Frogs, babies, rocks—whatever wakes us up and brings us back to life is what we need more of in our own personal viewshed, because that is what purpose is made of. For me, that’s getting to spend time in nature, both for work and play. It’s also writing, which is why I want to keep tinkering with translating and communicating my work for broader audiences. Perhaps someone read the Conversation article, got curious about frogs, and learned a few things. Perhaps someone got angry and decided to make a change in their life.
One of the best comments I ever received on a blog post was the following:
“I admit I get my nature journeys only from your too infrequent writings! But each time you bring me closer to the idea of life, the quiet of life, the intention of life. You painted a beautiful picture for me today with words, and enhanced it with your gorgeous pictures. I thank you for taking the journeys for me, and returning them to all of us.”
I am fortunate to have real people read my blog posts and comment on them so openly and honestly. I realized that this is reaching a non-ecologist: someone who admits they would not experience nature any other way than through my writing. I don’t have to convince them to like frogs. Just by doing what I enjoy, I made someone’s life a little better, even if for only a moment.
My experiment communicating to broader audiences continues. I was recently interviewed for, and quoted in, a Washington Post article about emerging research on amphibians in Africa. I found myself delving into deep philosophical questions with the patient journalist through the lens of amphibian research. I love these types of conversations because they help me better understand what makes non-ecologists tick; what they think about frogs, and their place in the world; and how I might be able to show them surprising new information and perspectives.

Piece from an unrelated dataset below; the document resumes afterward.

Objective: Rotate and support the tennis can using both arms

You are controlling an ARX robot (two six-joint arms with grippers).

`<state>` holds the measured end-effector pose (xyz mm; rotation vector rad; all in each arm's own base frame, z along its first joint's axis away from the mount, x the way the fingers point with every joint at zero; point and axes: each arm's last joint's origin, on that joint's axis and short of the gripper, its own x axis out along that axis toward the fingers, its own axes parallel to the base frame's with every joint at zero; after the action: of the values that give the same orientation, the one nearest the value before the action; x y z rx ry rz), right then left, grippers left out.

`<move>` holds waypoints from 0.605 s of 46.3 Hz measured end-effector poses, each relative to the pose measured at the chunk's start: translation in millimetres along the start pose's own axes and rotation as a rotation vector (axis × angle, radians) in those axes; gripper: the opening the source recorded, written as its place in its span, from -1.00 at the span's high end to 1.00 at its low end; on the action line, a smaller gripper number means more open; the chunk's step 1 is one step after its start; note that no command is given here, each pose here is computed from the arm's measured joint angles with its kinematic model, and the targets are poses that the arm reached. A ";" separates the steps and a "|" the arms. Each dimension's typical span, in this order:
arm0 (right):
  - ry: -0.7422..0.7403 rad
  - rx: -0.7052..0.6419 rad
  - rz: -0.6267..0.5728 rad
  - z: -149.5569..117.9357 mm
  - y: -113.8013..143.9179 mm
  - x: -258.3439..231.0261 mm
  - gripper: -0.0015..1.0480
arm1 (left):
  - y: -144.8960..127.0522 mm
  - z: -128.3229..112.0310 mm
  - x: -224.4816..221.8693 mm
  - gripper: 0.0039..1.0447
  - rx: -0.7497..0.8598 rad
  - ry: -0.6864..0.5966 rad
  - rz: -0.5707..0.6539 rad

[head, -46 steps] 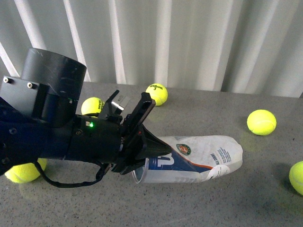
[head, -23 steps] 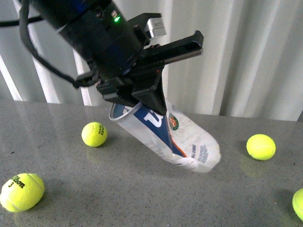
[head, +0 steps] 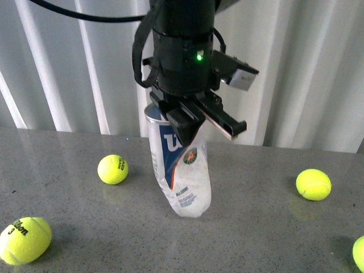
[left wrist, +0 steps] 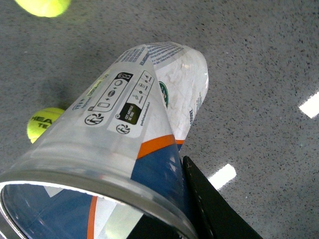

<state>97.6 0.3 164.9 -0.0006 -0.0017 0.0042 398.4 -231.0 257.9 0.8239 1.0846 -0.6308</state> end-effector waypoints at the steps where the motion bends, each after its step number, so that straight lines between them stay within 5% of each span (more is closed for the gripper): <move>1: 0.000 0.000 0.000 0.0 0.0 0.0 -0.87 | -2.0 0.8 3.0 0.94 0.011 0.007 -0.003; 16: 0.000 0.000 0.000 0.0 0.0 0.0 -0.87 | -17.6 1.7 24.3 0.92 0.082 0.053 -0.013; 28: 0.000 0.000 0.000 0.0 0.0 0.0 -0.87 | -15.0 9.3 11.0 0.10 0.025 -0.007 -0.047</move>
<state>97.6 0.3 164.9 -0.0002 -0.0017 0.0042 395.1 -247.5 245.8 0.8193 1.0943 -0.6876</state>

I have more essays in the queue that would normally appear on the blog but for which I’ve found some potential, broader-audience homes. It’s fun to work with editors this way, and it is lightyears more fun than the peer review process. If I can’t find a home for something, I’ll post it to the blog. So there are likely to be fewer blog posts overall than usual. But I’ll share what is published in other places on social media.

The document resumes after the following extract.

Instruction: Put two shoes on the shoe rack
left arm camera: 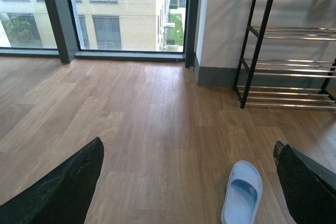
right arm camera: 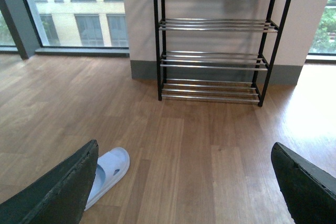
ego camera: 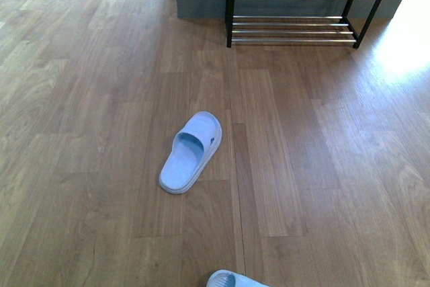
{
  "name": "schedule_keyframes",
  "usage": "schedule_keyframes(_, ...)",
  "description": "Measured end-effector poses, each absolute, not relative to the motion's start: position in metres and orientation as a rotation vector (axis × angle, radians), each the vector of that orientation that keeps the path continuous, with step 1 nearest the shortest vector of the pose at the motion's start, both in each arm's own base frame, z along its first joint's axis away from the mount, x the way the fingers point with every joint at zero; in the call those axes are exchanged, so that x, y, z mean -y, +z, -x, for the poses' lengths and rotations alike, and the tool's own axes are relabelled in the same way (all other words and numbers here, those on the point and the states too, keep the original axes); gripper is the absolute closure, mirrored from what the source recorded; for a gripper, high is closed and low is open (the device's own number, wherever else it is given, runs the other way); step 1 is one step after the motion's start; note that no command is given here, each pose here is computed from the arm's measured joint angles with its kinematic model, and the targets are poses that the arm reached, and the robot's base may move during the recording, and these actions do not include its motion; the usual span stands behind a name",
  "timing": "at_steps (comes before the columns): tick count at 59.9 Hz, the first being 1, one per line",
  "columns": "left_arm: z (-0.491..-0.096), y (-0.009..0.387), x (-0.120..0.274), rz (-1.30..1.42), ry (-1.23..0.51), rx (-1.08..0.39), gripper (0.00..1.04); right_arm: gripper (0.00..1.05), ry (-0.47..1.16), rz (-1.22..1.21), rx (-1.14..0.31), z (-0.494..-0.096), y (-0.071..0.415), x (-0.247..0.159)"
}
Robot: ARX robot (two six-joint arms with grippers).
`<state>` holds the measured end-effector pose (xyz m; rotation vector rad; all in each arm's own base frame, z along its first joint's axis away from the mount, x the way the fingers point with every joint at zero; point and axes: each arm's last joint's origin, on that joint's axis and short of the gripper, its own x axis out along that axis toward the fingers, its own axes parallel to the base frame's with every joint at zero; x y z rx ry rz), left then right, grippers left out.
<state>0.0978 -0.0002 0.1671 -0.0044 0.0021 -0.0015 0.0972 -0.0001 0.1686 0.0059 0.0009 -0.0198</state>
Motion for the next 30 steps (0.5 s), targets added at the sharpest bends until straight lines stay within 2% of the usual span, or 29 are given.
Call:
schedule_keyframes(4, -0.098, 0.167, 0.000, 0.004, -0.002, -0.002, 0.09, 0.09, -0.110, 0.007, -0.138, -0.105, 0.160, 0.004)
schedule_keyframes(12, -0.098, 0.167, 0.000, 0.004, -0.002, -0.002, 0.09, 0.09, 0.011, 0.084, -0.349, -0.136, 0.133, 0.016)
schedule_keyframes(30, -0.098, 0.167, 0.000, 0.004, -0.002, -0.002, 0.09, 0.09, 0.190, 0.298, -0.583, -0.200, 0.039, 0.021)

The Conversation piece was a great start in this experiment, and I’m glad the process turned out so well. In the future, I may not be so lucky with the minimal trolling: but that may be a good thing. If I’m stirring up conversation, even ire, about a subject, then one goal is being met: people are talking and thinking about frogs, even if they loathe the idea of what is being said about them. Whether those who disagree with my perspective like it or not, frogs are here—for now, and they have a lot to teach us in the meantime.